A mí me parece que el fondo del problema está en saber si lo esencial y específico de la sexualidad humana, el culmen de su razón de ser, consiste en el instinto que une al macho y a la hembra para procrear, de manera que así sea posible que sigan naciendo hijos y no se acabe la especie. O si, más bien, lo esencial y específico de la sexualidad humana, el culmen de su razón de ser, no se limita a la facultad de procrear, sino que (eso supuesto) lo que caracteriza al sexo, entre los humanos, es la entrega de una persona a otra, la entrega mutua que así expresa y comunica el amor propiamente humano. Hay quienes dicen que esto es un asunto discutible. En cualquier caso, lo que, según creo, no admite discusión es que, si se prefiere la primera solución, en ese supuesto se tiene una idea de la sexualidad humana que poco se distingue del mero instinto animal, ya que, de ser eso así, el amor y la entrega entre las personas no es el culmen y la plenitud, sino una fuerza que atrae a los machos y a las hembras para unirse y copular para tener hijos y que así la vida humana no se acabe en este mundo.

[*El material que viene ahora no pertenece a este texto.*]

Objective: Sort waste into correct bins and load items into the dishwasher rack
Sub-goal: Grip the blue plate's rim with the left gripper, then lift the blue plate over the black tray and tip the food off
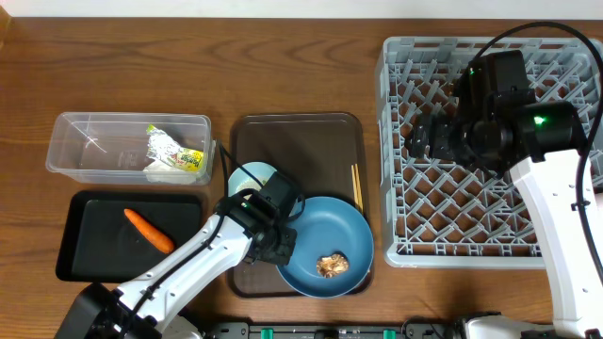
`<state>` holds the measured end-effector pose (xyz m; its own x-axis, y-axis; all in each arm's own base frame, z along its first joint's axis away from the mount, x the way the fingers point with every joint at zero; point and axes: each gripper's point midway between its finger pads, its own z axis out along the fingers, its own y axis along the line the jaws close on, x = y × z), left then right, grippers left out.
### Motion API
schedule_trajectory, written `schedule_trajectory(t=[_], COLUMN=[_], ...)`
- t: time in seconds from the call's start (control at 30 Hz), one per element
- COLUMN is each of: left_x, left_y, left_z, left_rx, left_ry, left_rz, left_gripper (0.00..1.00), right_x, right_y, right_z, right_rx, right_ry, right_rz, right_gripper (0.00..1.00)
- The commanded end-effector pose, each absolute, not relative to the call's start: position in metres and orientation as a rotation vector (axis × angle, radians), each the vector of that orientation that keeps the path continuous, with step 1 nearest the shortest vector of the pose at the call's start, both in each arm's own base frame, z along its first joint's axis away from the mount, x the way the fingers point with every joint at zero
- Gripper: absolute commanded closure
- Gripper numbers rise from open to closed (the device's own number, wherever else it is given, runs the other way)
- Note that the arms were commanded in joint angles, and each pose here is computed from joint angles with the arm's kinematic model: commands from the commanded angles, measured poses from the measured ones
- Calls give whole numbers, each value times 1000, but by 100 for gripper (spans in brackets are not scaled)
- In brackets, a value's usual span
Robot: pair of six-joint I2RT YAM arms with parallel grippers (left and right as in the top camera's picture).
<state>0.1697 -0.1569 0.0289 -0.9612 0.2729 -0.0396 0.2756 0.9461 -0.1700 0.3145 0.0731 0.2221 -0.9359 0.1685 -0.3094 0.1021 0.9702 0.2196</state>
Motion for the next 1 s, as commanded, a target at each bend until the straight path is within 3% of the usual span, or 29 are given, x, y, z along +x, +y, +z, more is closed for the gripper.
schedule_trajectory(t=[0.0,0.13,0.27,0.3,0.57,0.97], left_x=[171,173,169,170,172,172], left_y=[-147,-148,-146,-146,-147,-147], left_z=[22,16,9,8,20,81], left_rx=[423,414,412,412,389,307], left_ry=[3088,3101,3138,3138,3116,3059], left_rz=[-176,-168,-145,-143,-161,-216], left_gripper=[65,66,92,94,94,94], right_x=[313,314,313,313,314,316], right_y=[76,76,76,76,76,76], right_z=[223,223,223,223,223,224], right_rx=[206,206,206,206,206,204], right_ry=[2789,2788,2789,2789,2787,2775], right_rz=[298,298,298,298,298,300], right_gripper=[1,1,1,1,1,1])
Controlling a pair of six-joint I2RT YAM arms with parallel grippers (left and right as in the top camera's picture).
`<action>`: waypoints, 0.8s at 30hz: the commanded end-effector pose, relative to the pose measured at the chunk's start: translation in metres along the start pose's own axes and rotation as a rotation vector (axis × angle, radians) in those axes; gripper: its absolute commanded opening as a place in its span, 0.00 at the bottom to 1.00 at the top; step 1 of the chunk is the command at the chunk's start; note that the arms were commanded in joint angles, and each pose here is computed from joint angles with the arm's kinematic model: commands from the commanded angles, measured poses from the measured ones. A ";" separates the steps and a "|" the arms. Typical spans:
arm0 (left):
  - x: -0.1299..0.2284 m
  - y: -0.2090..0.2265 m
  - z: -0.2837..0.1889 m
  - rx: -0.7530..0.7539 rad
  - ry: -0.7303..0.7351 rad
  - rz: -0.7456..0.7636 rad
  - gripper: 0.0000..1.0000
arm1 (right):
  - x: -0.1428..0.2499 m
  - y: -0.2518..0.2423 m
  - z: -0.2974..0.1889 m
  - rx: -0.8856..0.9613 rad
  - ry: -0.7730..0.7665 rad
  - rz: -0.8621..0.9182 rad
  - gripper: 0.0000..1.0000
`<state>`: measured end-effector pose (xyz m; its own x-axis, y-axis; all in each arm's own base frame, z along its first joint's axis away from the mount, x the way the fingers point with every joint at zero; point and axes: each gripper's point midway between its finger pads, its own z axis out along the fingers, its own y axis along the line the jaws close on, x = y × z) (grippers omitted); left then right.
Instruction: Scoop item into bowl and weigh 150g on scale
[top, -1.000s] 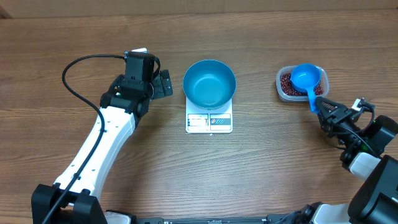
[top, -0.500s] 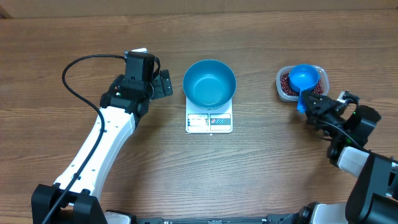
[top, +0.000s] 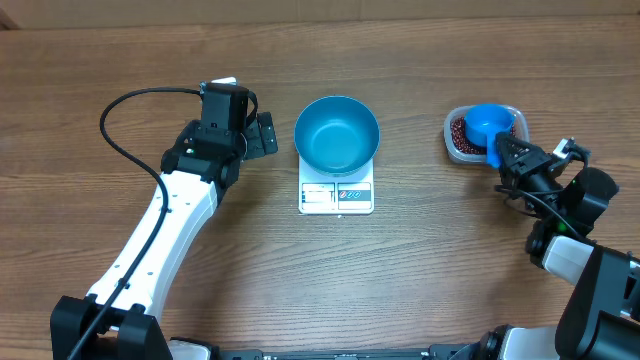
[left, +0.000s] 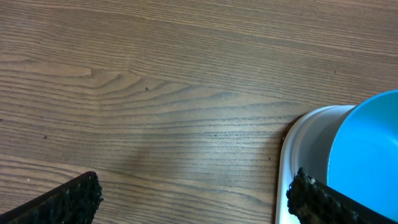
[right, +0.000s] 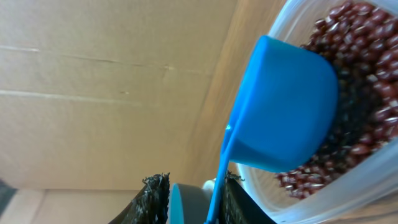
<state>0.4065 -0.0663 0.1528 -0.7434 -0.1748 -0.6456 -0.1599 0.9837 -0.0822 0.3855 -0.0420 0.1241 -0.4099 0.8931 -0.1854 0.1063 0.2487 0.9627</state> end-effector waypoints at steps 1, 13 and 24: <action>-0.001 0.003 0.001 -0.014 -0.005 0.003 1.00 | 0.003 0.008 -0.001 -0.022 0.019 0.086 0.29; -0.001 0.003 0.001 -0.014 -0.005 0.003 1.00 | 0.012 0.001 -0.001 0.004 0.062 0.165 0.33; -0.001 0.003 0.001 -0.014 -0.005 0.003 1.00 | 0.026 -0.015 -0.003 0.063 0.115 0.245 0.45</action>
<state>0.4065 -0.0663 0.1528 -0.7434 -0.1748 -0.6456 -0.1599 0.9837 -0.0822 0.3734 -0.0273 0.1045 -0.4519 0.8898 0.0641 0.2595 0.0624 0.9637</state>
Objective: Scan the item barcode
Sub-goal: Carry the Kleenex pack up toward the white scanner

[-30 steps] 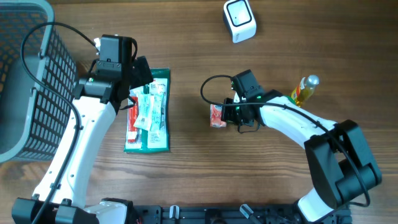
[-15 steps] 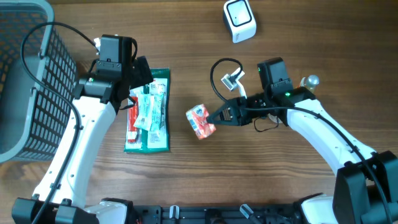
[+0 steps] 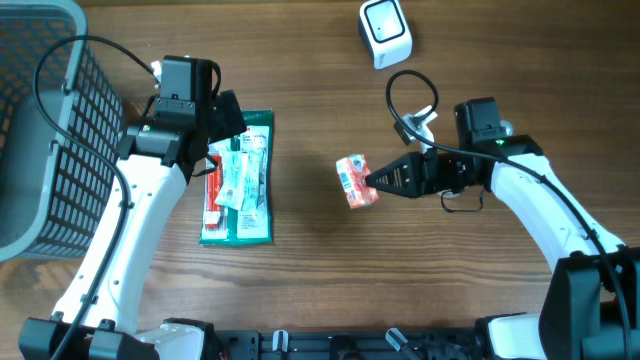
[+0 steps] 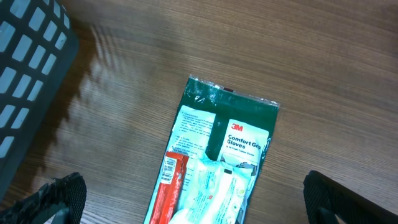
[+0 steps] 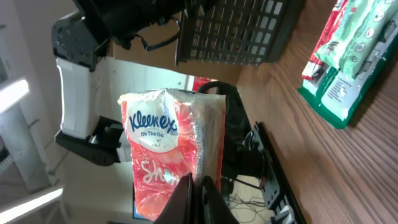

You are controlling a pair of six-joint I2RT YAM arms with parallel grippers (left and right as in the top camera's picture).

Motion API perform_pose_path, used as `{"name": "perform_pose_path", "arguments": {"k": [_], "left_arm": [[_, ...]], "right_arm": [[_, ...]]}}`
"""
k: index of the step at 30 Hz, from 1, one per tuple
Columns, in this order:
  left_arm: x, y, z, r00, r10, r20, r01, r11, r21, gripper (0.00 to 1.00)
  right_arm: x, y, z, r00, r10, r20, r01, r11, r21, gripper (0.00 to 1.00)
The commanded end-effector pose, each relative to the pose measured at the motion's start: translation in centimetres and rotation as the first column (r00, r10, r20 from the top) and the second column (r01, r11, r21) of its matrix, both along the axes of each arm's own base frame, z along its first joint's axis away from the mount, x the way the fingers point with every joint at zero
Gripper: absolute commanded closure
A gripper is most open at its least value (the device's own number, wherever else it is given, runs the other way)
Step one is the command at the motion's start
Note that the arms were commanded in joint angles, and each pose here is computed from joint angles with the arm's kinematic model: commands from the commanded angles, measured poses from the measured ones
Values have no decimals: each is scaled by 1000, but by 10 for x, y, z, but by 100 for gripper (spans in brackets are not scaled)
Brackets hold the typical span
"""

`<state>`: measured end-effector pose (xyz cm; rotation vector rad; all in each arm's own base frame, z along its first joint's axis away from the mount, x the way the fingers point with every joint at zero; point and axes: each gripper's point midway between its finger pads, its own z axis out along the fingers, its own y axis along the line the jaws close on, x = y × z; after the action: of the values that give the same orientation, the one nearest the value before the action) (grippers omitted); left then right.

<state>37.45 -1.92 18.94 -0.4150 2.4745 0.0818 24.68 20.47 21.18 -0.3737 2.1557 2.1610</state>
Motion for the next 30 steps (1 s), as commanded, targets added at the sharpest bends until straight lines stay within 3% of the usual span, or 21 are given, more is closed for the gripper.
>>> {"name": "perform_pose_path", "arguments": {"k": [1, 9, 15, 18, 19, 20, 23, 25, 30], "left_arm": [[1, 3, 2, 1000, 8, 6, -8, 1000, 8, 0], [1, 3, 2, 1000, 8, 6, -8, 1000, 8, 0], [1, 3, 2, 1000, 8, 6, -8, 1000, 8, 0], [1, 3, 2, 1000, 8, 6, -8, 1000, 8, 0], [1, 3, 2, 1000, 8, 6, -8, 1000, 8, 0], [1, 3, 2, 1000, 8, 6, -8, 1000, 8, 0], [1, 3, 2, 1000, 8, 6, -8, 1000, 8, 0], [1, 3, 2, 1000, 9, 6, -9, 1000, 8, 0], [1, 3, 2, 1000, 8, 6, -8, 1000, 8, 0]], "right_arm": [[-5, -8, 28, 997, -14, 70, 9, 997, 72, 96], [-41, -15, 96, 967, -21, 255, 0, 996, 84, 96], [-44, -15, 102, 954, -22, 299, -4, 996, 86, 96], [-15, -17, 66, 932, -127, 338, 173, 979, -108, 96], [0, -24, 42, 925, -184, 332, 272, 932, -239, 96], [15, -39, 9, 909, -243, 339, 377, 828, -415, 96], [27, -65, -27, 880, -278, 386, 469, 637, -611, 96], [33, -75, -38, 860, -270, 432, 507, 540, -672, 96], [61, -76, -12, 798, -351, 490, 602, 470, -645, 96]]}}
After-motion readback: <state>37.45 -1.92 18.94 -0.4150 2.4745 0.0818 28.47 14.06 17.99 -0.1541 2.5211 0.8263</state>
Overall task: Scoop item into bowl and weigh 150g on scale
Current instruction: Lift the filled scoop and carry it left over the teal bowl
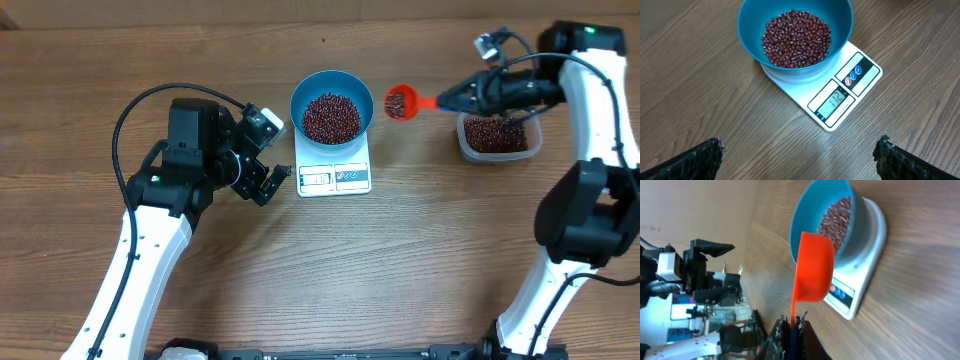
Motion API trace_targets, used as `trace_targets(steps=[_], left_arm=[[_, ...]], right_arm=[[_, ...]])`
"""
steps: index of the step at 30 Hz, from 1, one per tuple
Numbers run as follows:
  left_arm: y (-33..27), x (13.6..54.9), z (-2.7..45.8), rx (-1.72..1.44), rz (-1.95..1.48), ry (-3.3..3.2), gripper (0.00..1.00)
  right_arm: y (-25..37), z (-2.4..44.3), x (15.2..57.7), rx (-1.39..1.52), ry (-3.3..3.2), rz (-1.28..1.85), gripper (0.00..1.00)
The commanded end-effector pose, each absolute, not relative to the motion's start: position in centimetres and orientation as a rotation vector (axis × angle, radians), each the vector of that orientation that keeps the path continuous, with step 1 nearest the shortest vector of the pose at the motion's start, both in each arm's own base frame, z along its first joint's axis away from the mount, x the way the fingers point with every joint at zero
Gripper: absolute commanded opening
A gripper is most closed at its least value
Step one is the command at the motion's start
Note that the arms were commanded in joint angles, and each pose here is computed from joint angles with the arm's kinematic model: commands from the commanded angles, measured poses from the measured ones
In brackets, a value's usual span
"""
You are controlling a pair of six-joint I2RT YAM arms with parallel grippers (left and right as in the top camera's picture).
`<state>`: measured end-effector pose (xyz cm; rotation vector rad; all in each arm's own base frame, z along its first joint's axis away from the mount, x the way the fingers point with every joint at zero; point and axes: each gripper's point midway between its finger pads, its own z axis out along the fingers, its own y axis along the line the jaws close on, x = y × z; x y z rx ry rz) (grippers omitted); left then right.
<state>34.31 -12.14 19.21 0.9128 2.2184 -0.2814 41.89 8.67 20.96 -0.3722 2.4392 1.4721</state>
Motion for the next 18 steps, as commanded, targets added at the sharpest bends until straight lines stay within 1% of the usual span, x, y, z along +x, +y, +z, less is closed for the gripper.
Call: trace_targets(steps=[1,5,8,18], left_arm=[[-12.4,34.7,20.0,0.925,-0.289,2.190,1.00],[-12.4,34.7,20.0,0.924,-0.289,2.190,1.00],[-12.4,34.7,20.0,0.925,-0.289,2.190,0.99],[-12.4,34.7,20.0,0.925,-0.289,2.190,1.00]], right_arm=[[11.1,20.9,42.6,-0.361,2.422,1.541,0.04],[13.1,21.0,43.7,-0.364,2.431,1.520,0.04],[14.4,21.1,44.3,-0.389,2.467,1.447,0.04],[17.6,21.1,45.3,-0.548,2.601,0.998,0.04]])
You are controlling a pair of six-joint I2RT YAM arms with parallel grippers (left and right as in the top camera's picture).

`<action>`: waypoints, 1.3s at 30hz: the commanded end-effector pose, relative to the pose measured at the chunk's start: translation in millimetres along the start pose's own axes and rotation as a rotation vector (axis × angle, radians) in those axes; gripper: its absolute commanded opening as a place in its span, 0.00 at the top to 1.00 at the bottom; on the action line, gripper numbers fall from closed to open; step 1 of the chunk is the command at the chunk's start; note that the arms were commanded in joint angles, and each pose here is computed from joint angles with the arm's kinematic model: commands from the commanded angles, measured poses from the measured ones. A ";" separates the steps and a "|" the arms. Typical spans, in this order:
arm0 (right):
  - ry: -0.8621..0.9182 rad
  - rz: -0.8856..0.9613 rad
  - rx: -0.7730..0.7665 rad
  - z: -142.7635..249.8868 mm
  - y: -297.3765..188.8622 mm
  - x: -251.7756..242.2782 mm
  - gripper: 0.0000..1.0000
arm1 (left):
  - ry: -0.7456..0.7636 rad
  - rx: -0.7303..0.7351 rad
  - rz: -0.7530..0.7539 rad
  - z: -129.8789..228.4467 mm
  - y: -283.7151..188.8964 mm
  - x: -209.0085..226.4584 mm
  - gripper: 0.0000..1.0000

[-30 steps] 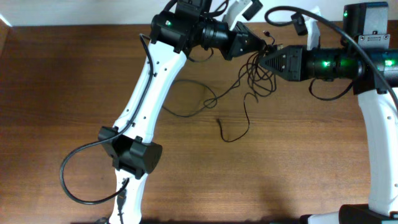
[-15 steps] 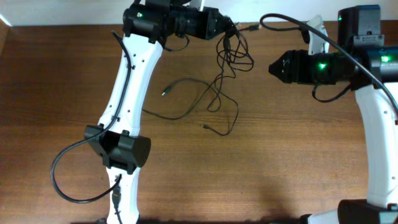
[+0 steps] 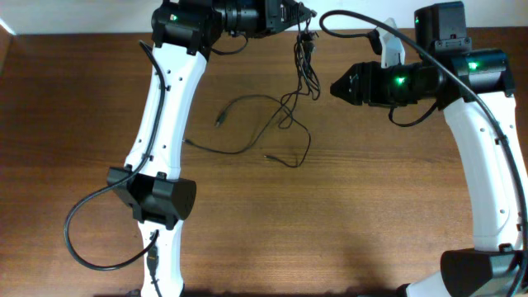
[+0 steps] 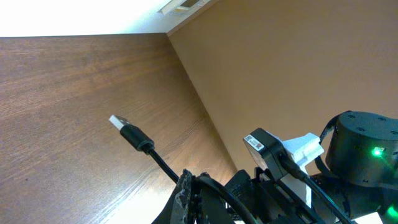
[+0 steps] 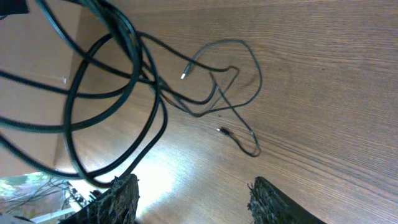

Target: Untangle cables

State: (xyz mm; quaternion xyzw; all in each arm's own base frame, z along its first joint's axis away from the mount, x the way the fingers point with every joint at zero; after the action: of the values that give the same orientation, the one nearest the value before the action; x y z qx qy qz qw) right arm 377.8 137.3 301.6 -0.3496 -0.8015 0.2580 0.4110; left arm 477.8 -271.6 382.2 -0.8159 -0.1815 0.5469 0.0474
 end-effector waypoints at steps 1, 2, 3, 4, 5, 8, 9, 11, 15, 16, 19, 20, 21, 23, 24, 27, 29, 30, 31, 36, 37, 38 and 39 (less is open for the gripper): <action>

La moral católica ha dicho siempre que lo central es el amor. Pero con tal que sea un amor abierto a la procreación. Con lo cual, lo que en realidad se está diciendo es que lo que nunca puede faltar es la posibilidad de procrear, por más que falte el amor, como de hecho ocurre en tantas familias, en las que se cumplen todos los requisitos de los códigos religiosos, pero las personas no se quieren y a duras penas se soportan. O sea, se antepone la posibilidad de procrear legalmente al amor, por muy fuerte que éste sea.

Por supuesto, cada cual es libre para defender la idea que le dicte su conciencia, su confesor o su catequista. Pero con tal que nunca una idea sea más importante que una persona. Y menos aún que, por una idea, se humille y se amargue la vida a millones de personas. Sabemos que hay personas del mismo sexo que se quieren de verdad, pero no pueden expresárselo. O si se lo expresan, no pueden tener los mismos derechos que tienen los que se quieren desde la diferencia sexual. Porque hay una idea (supuestamente divina) que, a muchas personas que se quieren, les prohíbe el amor. O limita ese amor de tal manera que lo reduce a casi nada. En este asunto, como en tantos otros, siempre se ha impuesto la ley del más fuerte. También en esto, la diferencia se ha convertido en desigualdad. Es comprensible que los hombres de la religión defiendan sus ideas. Pero que no impidan que el legislador organice la convivencia de las personas de forma que todos tengamos los mismos derechos. Porque todos tenemos la misma dignidad. Y merecemos el mismo respeto.